» **AIM OF THE TASK**
Pick every line from the data below that contains the string "coordinates" and copy it.

» **Items from a dataset**
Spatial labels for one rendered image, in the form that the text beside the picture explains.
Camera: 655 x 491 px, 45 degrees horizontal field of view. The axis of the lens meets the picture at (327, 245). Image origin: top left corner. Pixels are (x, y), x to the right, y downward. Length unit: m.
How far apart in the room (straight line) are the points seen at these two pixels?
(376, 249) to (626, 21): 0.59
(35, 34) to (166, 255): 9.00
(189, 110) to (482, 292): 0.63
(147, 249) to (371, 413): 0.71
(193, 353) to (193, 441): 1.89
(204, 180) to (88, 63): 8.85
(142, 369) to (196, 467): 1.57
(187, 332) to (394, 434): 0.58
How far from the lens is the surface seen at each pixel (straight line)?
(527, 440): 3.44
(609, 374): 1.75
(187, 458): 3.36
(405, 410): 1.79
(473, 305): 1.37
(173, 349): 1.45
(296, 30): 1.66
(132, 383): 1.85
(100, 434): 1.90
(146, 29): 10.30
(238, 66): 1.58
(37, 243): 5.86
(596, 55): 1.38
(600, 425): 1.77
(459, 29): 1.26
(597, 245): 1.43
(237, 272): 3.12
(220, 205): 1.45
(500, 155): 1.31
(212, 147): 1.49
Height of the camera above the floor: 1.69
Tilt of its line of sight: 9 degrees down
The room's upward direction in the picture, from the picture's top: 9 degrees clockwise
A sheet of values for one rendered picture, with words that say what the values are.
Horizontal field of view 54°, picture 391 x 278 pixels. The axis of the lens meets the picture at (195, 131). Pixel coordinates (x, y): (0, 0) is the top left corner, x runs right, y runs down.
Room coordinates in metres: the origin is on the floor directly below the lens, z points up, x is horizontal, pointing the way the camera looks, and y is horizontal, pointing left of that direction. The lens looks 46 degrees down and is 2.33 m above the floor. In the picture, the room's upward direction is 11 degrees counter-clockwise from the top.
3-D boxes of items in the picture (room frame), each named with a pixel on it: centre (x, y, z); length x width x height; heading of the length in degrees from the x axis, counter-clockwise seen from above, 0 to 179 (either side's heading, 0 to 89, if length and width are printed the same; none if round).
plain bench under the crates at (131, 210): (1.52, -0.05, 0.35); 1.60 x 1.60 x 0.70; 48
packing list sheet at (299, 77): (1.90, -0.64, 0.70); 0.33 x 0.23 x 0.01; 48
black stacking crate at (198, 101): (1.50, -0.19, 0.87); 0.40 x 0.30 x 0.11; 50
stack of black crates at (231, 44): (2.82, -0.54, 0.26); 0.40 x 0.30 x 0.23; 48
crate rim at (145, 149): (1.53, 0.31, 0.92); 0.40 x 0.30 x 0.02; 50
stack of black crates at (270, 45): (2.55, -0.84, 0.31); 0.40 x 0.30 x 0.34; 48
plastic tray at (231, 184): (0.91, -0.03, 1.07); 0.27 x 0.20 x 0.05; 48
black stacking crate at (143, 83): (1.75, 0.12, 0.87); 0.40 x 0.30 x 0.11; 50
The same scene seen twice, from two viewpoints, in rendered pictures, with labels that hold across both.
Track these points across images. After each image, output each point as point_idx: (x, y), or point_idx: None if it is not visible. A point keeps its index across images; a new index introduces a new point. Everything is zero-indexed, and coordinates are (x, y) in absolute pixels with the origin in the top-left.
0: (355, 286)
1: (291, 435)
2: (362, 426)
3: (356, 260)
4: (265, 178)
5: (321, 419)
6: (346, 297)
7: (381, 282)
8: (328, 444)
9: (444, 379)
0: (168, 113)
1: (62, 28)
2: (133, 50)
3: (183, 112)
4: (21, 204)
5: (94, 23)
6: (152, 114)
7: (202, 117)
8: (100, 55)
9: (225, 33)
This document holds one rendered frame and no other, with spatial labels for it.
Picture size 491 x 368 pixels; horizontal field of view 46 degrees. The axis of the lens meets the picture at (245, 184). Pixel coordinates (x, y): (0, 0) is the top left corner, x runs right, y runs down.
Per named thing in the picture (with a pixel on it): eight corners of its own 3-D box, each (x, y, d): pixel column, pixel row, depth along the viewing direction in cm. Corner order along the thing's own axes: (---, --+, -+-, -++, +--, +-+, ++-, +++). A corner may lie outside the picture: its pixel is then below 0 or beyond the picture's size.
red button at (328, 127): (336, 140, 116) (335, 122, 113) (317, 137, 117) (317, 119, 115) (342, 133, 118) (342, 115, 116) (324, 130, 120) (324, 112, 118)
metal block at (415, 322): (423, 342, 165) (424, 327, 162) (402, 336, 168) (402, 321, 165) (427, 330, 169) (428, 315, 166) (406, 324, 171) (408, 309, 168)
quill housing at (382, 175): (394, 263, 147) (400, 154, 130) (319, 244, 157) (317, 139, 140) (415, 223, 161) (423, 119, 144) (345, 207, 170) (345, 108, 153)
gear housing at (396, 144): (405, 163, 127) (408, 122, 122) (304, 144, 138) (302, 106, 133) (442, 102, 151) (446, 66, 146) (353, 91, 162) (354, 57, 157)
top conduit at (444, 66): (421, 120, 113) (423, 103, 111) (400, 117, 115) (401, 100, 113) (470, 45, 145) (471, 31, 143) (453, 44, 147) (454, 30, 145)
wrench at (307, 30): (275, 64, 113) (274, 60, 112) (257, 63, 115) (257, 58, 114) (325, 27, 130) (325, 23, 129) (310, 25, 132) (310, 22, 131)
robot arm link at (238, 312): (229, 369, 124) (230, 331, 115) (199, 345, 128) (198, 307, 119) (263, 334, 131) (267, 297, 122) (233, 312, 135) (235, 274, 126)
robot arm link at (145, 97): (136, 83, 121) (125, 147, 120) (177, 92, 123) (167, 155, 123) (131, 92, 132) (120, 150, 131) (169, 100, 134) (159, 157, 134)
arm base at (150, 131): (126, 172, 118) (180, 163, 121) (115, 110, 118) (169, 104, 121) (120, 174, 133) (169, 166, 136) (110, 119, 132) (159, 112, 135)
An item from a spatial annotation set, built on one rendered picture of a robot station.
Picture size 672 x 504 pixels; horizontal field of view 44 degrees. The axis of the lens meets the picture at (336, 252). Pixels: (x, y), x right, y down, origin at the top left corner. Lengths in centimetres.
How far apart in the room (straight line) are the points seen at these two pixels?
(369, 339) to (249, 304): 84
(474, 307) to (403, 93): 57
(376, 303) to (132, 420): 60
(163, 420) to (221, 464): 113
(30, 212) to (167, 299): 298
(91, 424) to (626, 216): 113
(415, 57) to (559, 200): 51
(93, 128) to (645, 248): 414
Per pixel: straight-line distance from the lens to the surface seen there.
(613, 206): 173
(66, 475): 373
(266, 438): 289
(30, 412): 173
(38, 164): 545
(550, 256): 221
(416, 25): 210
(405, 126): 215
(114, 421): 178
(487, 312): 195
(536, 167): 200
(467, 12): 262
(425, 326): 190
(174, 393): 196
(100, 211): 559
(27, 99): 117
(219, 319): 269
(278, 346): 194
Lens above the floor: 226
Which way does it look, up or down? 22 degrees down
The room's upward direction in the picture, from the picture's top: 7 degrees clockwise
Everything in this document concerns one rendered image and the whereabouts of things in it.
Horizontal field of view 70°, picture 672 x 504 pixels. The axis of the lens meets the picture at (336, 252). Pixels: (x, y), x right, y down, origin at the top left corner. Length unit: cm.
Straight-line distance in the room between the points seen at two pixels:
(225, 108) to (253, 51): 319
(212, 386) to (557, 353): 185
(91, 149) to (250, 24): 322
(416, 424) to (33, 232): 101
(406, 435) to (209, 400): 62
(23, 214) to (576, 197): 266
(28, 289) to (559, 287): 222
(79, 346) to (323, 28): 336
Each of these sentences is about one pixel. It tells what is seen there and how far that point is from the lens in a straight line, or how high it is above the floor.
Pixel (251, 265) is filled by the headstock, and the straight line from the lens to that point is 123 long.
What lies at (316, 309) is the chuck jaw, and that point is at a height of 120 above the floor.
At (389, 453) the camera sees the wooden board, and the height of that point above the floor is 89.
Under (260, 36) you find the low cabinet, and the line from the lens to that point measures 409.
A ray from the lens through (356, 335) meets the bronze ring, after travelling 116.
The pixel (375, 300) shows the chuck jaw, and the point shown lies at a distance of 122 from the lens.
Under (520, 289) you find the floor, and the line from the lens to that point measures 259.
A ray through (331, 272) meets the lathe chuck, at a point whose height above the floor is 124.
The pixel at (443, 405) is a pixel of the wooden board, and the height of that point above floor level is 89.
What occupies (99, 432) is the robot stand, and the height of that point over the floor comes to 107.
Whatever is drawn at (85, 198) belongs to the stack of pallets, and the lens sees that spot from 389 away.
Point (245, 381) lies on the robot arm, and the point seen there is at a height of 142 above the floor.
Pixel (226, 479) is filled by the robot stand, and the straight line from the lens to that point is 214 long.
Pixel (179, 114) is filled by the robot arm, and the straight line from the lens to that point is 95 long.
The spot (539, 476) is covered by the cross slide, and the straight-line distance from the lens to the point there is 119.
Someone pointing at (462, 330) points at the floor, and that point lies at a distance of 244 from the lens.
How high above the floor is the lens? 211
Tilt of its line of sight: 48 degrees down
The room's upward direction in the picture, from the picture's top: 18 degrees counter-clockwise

» **RESULT OF THE EXERCISE**
Horizontal field of view 54°, picture 391 x 278 pixels. The axis of the lens meets the picture at (195, 131). Pixel coordinates (x, y): (0, 0) is the top left corner, x runs right, y runs down.
Room coordinates in metres: the origin is on the floor directly below the lens, z points up, x is horizontal, pointing the way the camera looks, and y is horizontal, pointing left of that direction. The lens looks 46 degrees down and is 2.33 m above the floor. In the picture, the room's upward direction is 11 degrees counter-clockwise from the top.
Track these points across images. After each image, output each point as point_idx: (x, y), or point_idx: None if it is not visible. A point keeps its index across images; a new index introduces a new point. Everything is zero-indexed, and coordinates are (x, y) in absolute pixels with the origin in the top-left.
Picture size 491 x 368 pixels; horizontal field of view 46 degrees. The axis of the lens meets the picture at (245, 184). Pixel coordinates (x, y): (0, 0) is the top left corner, x runs right, y runs down.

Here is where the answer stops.